### Required work
Print, exactly as they appear in the listing below, the lines from the line with "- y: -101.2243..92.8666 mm" to the line with "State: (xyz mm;", with both end lines kept.

### Given material
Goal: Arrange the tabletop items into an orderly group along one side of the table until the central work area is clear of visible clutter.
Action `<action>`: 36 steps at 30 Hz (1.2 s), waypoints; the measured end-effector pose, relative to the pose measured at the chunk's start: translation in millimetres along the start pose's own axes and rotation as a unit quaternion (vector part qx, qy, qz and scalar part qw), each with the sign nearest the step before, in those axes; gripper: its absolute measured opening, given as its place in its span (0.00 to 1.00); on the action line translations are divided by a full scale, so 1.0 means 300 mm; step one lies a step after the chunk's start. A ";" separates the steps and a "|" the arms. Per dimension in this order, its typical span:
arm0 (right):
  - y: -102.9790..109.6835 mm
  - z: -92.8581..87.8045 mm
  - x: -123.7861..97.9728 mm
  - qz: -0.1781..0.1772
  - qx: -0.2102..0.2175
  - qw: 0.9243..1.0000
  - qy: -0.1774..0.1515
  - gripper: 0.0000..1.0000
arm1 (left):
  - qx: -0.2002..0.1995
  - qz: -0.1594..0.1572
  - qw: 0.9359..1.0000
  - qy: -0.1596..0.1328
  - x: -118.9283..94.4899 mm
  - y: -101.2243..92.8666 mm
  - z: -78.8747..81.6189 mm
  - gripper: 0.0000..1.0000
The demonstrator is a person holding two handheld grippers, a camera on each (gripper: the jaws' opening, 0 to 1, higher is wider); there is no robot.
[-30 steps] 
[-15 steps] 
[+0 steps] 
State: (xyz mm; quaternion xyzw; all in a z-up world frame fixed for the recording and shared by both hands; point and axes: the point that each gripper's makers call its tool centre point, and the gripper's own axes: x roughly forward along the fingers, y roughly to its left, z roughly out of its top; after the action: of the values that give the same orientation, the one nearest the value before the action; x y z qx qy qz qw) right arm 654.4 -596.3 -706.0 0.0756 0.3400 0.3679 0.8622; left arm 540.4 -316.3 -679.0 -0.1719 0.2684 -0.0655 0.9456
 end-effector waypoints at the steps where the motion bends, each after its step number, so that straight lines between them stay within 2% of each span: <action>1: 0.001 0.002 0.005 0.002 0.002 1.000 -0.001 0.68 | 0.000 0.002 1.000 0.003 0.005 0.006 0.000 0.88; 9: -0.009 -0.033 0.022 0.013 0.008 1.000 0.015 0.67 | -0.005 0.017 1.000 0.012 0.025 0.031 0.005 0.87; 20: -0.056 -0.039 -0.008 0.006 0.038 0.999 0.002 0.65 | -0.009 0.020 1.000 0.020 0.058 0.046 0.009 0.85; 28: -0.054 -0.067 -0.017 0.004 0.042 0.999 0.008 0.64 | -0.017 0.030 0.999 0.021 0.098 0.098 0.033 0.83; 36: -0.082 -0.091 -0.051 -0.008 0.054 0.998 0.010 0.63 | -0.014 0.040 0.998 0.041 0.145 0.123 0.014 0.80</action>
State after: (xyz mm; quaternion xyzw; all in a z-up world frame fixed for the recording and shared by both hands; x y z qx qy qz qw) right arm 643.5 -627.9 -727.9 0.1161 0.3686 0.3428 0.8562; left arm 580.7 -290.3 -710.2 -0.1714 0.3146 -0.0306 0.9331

### Task result
  - y: -101.2243..92.8666 mm
  - z: -78.8747..81.6189 mm
  - gripper: 0.0000..1.0000
The demonstrator is a person holding two handheld grippers, a camera on each (gripper: the jaws' opening, 0 to 1, higher is wider); there is no robot.
[-30 steps] 
[-15 steps] 
[+0 steps] 
State: (xyz mm; quaternion xyzw; all in a z-up world frame fixed for the recording and shared by both hands; point and axes: the point that each gripper's makers call its tool centre point, and the gripper's own axes: x roughly forward along the fingers, y roughly to its left, z roughly out of its top; after the action: of the values that give the same orientation, the one nearest the value before the action; x y z qx qy qz qw) right arm 654.4 -596.3 -706.0 0.0756 0.3400 0.3679 0.8622; left arm 540.4 -316.3 -679.0 -0.1719 0.2684 -0.0655 0.9456

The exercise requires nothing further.